Problem details: Count the lines in the entries below that mention the string "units", then write that number by itself.

Items listed in a dataset:
+ + +

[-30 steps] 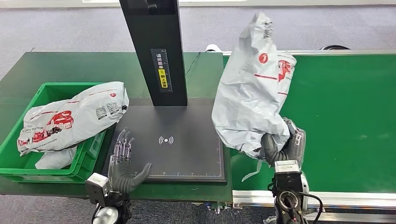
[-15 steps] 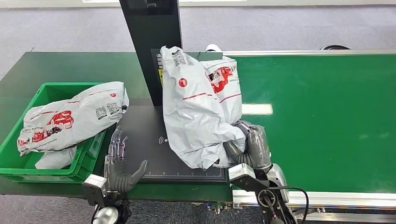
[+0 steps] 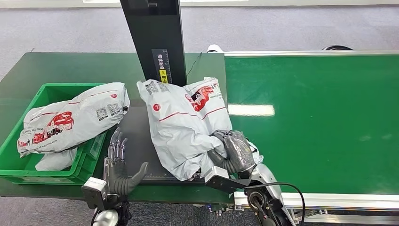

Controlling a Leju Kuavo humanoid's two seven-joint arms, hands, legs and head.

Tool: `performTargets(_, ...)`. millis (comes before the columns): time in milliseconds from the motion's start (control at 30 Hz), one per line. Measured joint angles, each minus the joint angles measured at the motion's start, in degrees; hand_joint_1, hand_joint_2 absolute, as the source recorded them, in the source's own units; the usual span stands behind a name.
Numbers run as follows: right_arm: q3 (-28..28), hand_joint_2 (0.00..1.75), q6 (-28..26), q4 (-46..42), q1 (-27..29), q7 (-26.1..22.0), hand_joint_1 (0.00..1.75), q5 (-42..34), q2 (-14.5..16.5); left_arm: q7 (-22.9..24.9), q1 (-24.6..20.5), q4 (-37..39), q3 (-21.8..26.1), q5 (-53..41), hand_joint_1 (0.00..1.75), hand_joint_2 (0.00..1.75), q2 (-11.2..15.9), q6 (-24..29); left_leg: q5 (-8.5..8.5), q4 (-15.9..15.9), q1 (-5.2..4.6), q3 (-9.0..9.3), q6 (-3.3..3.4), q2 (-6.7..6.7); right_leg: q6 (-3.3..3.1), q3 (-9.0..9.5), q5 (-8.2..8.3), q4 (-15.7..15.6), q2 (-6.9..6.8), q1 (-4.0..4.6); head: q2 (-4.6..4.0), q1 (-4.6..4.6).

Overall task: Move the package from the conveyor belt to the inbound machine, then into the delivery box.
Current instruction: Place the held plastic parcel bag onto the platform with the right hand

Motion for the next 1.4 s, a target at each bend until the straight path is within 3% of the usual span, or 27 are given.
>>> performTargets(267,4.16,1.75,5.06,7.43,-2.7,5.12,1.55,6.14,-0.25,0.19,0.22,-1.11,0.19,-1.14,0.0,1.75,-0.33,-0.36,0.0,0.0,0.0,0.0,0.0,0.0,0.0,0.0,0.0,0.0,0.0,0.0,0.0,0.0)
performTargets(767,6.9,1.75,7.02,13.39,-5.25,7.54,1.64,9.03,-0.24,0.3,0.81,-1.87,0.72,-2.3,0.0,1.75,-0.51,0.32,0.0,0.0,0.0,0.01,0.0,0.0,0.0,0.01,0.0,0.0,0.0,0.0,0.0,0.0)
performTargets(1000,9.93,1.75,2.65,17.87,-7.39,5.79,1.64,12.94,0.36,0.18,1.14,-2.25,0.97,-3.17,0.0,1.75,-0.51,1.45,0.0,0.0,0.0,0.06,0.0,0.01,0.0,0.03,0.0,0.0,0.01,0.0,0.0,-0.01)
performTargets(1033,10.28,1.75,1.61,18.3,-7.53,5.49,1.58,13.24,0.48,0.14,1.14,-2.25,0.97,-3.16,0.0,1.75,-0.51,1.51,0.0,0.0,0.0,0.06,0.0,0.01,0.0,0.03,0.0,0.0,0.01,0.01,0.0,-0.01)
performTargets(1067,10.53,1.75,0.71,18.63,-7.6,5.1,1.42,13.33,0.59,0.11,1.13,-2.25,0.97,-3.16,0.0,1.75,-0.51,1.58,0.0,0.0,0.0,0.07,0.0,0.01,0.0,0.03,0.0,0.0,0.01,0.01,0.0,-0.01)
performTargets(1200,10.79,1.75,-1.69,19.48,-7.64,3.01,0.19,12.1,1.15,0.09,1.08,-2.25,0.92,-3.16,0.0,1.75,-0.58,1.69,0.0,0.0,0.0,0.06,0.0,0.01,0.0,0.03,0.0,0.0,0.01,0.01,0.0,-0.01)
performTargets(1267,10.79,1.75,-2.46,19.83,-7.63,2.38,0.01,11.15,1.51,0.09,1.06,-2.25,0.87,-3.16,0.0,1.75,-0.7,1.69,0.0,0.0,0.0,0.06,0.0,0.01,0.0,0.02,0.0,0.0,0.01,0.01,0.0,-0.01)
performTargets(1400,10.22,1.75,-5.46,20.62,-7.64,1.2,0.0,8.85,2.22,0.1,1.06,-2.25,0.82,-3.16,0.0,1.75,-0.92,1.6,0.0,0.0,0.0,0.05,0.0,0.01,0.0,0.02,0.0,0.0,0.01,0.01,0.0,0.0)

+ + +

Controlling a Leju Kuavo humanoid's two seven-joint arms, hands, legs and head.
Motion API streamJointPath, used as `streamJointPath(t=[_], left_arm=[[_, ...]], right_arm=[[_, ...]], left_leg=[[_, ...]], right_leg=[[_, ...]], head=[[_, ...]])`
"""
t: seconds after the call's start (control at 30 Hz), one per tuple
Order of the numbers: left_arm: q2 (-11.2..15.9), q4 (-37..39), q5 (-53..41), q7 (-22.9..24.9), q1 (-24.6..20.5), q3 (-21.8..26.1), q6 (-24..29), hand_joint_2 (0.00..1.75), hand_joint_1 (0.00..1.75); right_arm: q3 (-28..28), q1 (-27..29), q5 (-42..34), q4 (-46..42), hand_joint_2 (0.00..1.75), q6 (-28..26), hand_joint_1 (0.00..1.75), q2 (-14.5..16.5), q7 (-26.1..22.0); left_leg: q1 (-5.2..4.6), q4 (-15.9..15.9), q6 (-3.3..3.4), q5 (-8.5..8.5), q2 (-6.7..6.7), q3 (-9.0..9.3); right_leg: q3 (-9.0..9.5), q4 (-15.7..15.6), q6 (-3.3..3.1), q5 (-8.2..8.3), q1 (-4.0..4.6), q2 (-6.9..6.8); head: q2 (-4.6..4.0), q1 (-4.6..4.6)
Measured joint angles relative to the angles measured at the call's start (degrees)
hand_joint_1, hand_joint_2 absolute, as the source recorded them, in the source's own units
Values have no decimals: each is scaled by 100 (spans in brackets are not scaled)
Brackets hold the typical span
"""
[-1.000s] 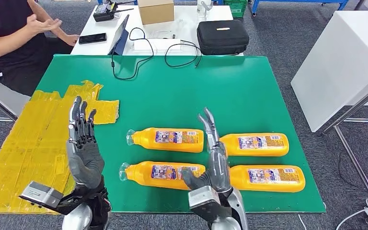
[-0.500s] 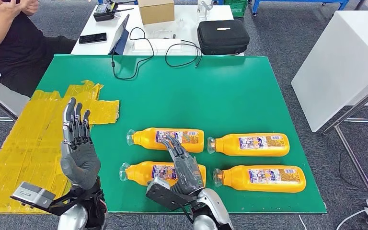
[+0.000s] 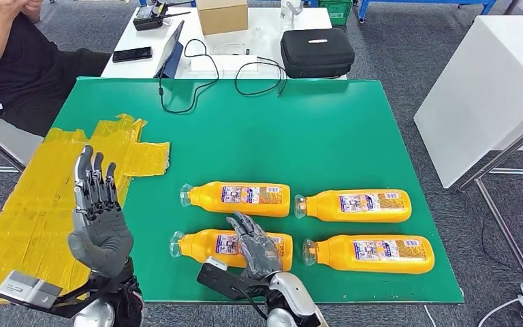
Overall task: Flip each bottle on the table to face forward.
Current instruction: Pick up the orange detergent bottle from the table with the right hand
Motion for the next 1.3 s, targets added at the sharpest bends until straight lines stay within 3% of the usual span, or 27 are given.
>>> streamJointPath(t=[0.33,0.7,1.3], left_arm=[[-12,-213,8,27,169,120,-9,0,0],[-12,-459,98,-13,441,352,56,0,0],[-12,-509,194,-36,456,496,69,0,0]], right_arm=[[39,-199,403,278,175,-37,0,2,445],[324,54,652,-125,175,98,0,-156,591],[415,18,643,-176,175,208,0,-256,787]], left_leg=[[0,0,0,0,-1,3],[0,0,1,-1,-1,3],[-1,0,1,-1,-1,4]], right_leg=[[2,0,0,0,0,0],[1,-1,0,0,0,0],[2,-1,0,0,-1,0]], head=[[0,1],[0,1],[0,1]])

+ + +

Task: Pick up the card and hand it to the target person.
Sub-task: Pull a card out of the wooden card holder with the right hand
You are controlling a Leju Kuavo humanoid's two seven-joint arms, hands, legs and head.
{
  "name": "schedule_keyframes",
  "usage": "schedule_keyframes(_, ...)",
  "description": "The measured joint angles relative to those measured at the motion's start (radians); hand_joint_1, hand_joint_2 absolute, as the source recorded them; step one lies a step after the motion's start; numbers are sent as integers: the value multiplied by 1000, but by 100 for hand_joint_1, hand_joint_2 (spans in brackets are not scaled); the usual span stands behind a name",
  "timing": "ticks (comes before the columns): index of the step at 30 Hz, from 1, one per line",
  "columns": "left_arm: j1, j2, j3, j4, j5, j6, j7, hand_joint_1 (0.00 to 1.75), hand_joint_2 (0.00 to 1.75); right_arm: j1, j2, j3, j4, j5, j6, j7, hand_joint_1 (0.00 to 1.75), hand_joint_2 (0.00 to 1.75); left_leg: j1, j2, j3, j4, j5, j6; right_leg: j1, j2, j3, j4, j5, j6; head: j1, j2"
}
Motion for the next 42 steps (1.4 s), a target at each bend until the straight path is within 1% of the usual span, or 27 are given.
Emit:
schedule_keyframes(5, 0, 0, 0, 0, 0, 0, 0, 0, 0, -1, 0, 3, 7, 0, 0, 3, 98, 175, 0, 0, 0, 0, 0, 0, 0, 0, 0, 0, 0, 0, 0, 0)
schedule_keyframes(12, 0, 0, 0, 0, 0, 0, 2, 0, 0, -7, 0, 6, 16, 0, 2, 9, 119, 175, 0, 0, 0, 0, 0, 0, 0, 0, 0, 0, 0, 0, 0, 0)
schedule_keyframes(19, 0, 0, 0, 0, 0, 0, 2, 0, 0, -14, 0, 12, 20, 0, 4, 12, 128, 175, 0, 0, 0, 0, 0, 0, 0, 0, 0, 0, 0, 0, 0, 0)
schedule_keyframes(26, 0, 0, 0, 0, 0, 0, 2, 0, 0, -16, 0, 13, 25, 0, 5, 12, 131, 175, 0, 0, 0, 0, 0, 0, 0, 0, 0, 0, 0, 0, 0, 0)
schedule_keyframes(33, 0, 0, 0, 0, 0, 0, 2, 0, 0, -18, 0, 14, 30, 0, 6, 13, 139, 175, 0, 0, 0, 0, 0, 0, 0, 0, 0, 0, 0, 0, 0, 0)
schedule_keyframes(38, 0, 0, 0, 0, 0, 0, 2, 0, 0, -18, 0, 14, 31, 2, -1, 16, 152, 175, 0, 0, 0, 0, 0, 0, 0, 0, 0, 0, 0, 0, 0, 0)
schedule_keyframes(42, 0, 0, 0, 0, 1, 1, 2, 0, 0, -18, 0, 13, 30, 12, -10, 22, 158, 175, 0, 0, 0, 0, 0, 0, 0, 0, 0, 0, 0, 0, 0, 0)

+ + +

Answer below: 2